What is being asked: Using the data below, return the stretch from the line that contains "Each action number" through the line that contains "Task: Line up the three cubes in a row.", both included, exactly as it stands and nothing beyond it.

= = = = =

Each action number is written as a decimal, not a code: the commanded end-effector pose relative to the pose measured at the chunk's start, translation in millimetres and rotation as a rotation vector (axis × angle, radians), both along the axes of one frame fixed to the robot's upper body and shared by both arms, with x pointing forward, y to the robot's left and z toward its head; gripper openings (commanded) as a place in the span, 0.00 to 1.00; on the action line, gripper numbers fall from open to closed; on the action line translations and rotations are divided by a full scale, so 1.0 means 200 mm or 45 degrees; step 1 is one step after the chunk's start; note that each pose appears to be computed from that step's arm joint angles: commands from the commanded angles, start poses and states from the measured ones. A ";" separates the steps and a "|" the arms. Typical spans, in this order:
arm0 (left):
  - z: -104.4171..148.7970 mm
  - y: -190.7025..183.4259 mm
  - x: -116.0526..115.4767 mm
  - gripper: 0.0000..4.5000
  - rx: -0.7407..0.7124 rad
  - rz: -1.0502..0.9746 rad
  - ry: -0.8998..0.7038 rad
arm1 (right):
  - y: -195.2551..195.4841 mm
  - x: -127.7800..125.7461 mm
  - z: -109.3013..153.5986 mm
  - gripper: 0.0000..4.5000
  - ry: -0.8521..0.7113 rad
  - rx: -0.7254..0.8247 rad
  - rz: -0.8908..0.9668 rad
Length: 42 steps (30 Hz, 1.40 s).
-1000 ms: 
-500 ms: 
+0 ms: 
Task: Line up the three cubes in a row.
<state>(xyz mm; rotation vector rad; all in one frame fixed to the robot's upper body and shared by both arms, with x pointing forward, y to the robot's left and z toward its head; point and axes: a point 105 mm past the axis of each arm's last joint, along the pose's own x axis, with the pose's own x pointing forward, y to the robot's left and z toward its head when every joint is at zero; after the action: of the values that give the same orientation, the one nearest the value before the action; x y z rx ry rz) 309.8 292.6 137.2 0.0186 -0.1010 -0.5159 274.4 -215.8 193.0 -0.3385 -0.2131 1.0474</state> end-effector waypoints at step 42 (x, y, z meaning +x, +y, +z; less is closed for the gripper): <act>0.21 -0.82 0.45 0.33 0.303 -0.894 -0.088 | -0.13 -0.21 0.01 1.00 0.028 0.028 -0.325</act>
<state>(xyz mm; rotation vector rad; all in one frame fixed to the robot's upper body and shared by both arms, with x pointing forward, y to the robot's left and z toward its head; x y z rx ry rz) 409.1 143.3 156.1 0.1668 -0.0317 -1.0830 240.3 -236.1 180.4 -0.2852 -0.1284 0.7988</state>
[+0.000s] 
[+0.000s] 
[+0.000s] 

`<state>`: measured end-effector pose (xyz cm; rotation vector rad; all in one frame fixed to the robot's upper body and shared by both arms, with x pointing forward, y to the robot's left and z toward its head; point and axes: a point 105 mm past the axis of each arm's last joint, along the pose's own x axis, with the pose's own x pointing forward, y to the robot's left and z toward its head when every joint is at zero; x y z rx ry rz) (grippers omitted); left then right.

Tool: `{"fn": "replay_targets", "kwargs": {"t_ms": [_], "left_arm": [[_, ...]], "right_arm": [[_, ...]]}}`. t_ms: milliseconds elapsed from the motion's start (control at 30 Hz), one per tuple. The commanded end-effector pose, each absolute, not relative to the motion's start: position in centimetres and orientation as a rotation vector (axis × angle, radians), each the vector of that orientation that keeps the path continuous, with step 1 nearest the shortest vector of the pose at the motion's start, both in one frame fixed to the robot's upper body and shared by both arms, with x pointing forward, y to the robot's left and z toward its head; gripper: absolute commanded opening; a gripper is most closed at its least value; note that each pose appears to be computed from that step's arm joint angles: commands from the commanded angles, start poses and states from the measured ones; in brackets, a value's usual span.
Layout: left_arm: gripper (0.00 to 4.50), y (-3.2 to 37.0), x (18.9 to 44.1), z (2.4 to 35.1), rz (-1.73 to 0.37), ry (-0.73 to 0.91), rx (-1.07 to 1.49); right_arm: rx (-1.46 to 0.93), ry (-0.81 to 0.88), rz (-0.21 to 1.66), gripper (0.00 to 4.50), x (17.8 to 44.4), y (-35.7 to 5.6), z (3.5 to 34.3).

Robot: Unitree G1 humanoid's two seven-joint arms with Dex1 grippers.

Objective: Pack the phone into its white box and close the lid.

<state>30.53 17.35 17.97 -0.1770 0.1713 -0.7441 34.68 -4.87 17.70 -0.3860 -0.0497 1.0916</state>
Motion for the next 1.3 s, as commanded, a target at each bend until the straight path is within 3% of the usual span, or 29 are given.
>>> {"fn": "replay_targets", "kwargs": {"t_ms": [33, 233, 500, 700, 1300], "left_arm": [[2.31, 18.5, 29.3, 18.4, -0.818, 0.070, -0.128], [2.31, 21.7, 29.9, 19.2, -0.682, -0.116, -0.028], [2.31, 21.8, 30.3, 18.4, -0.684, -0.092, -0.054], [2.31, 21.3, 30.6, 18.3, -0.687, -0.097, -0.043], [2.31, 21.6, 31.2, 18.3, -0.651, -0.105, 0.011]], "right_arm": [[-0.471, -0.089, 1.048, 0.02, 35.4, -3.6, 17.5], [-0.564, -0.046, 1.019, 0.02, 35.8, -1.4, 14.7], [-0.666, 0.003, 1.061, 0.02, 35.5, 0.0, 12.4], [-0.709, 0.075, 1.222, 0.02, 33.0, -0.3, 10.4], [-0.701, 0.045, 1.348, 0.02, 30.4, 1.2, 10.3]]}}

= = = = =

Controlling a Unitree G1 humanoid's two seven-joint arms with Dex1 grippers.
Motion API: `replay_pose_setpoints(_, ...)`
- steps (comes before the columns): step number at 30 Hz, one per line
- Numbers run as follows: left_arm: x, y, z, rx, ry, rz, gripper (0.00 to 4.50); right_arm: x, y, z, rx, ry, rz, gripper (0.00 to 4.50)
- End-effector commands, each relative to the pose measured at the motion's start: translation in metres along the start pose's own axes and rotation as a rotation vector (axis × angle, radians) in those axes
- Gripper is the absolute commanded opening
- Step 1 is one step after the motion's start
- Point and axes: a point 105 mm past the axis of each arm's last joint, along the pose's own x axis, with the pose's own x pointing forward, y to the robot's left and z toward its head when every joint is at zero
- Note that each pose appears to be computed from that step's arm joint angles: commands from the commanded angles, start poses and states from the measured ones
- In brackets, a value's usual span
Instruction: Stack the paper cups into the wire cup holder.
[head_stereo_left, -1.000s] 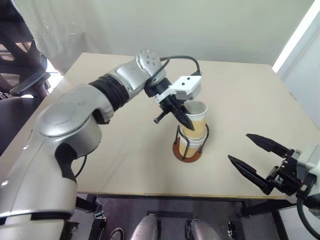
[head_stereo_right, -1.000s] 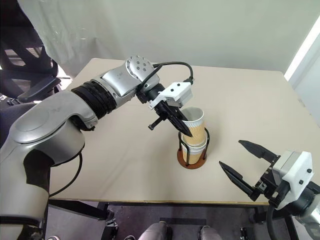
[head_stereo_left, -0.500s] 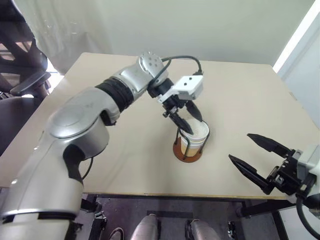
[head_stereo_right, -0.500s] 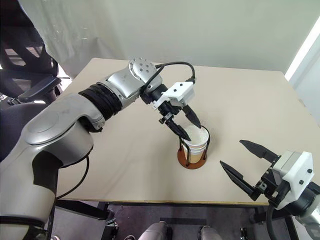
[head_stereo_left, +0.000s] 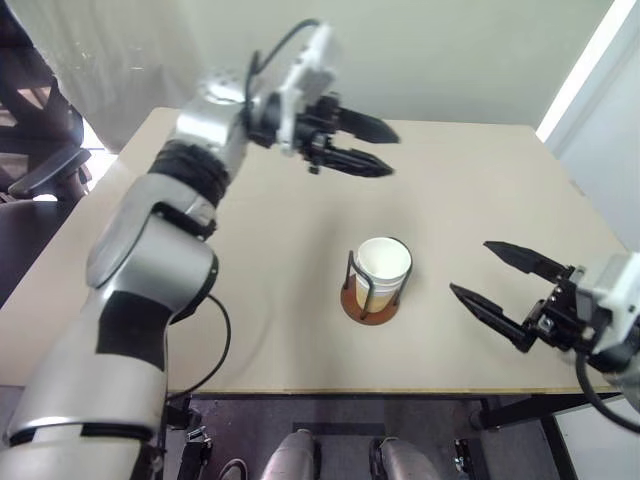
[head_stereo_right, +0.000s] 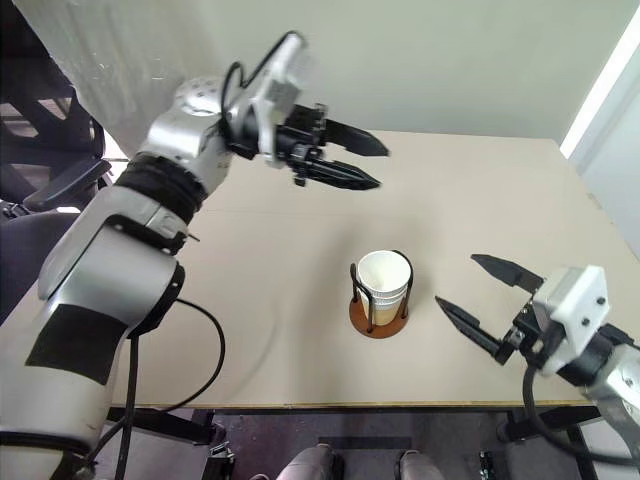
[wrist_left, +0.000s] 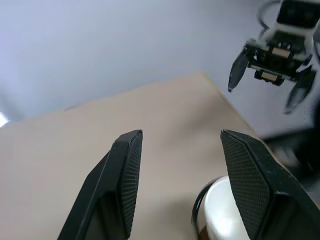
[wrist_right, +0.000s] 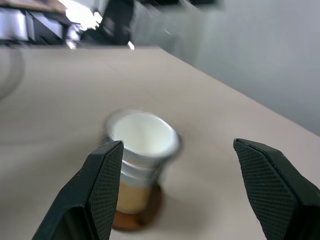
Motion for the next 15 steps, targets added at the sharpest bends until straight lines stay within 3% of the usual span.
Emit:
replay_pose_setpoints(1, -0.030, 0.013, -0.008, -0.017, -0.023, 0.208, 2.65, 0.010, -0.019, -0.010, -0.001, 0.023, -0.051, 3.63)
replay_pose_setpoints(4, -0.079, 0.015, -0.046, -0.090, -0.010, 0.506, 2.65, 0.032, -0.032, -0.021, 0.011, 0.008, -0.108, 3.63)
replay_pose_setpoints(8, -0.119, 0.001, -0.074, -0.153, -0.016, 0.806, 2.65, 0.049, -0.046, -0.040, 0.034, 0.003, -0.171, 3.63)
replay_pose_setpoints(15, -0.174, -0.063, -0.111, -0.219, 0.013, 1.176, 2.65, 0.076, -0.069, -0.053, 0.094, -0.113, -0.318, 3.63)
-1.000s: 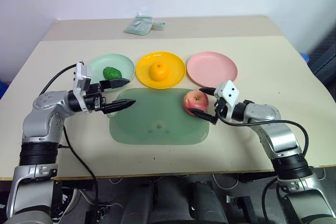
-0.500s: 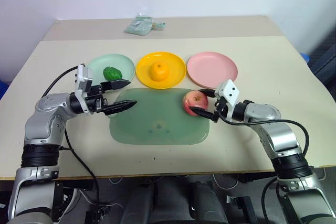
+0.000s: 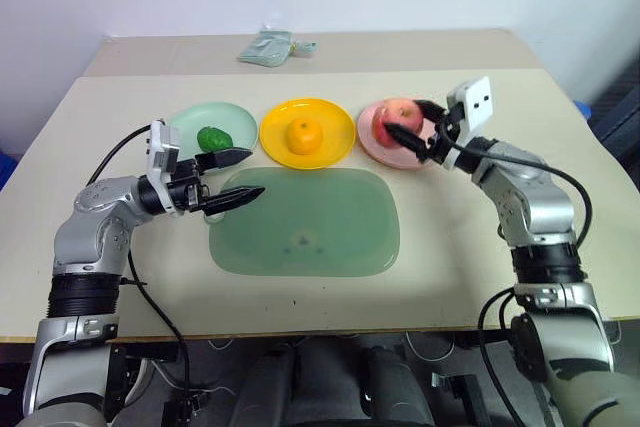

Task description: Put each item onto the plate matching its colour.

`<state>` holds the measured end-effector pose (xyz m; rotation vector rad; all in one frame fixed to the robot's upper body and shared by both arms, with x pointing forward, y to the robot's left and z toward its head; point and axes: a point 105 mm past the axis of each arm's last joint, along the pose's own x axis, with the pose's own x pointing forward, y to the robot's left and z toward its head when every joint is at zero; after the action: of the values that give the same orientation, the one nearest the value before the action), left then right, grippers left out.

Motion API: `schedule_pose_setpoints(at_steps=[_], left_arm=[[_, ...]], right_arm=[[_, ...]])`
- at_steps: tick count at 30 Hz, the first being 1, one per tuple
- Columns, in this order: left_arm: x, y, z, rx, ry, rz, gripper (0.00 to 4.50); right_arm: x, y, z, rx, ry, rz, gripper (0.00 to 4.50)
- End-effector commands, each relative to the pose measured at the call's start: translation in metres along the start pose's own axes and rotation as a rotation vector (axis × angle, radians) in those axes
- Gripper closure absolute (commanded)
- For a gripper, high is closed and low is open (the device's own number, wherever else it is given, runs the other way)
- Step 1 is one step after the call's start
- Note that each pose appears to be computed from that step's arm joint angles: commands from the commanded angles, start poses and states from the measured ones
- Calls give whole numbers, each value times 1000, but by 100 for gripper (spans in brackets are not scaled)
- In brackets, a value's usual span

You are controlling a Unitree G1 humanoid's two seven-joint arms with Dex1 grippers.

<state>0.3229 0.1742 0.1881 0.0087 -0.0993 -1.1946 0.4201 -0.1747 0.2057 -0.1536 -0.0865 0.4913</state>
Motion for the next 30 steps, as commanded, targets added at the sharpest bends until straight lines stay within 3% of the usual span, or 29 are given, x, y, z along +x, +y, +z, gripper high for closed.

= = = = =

Written solution:
Each action number is written as a decimal, not a code: the commanded end-effector pose relative to the pose measured at the chunk's start, translation in millimetres and rotation as a rotation vector (axis × angle, radians), both along the axes of one frame fixed to the robot's upper body and shared by both arms, with x pointing forward, y to the robot's left and z toward its head; gripper openings (commanded) as a place in the span, 0.00 to 1.00; on the action line, gripper numbers fall from open to closed; on the action line translations and rotations are divided by a full scale, so 1.0 means 200 mm or 45 degrees; step 1 is one step after the chunk's start; note that each pose appears to be computed from that step's arm joint angles: commands from the commanded angles, start poses and states from the measured ones. A ";" separates the steps and a "|" the arms. Typical spans, in this order:
arm0 (left):
  - z: -104.4171..148.7970 mm
  - y: -190.7025..183.4259 mm
  - x: -116.0526..115.4767 mm
  - gripper: 0.0000..4.5000
  - rx: -0.7407..0.7124 rad
  - rz: -1.0502..0.9746 rad
  - ry: -0.8998..0.7038 rad
arm1 (right):
  - y: -195.2551..195.4841 mm
  - x: -127.7800..125.7461 mm
  - z: -109.3013..153.5986 mm
  - gripper: 0.0000..4.5000
  - ry: -0.8521..0.7113 rad
  - rx: -0.7254..0.8247 rad
  - rz: -0.8908..0.9668 rad
Length: 42 steps (30 Hz, 1.40 s).
-1000 ms: 
-500 ms: 
+0 ms: 
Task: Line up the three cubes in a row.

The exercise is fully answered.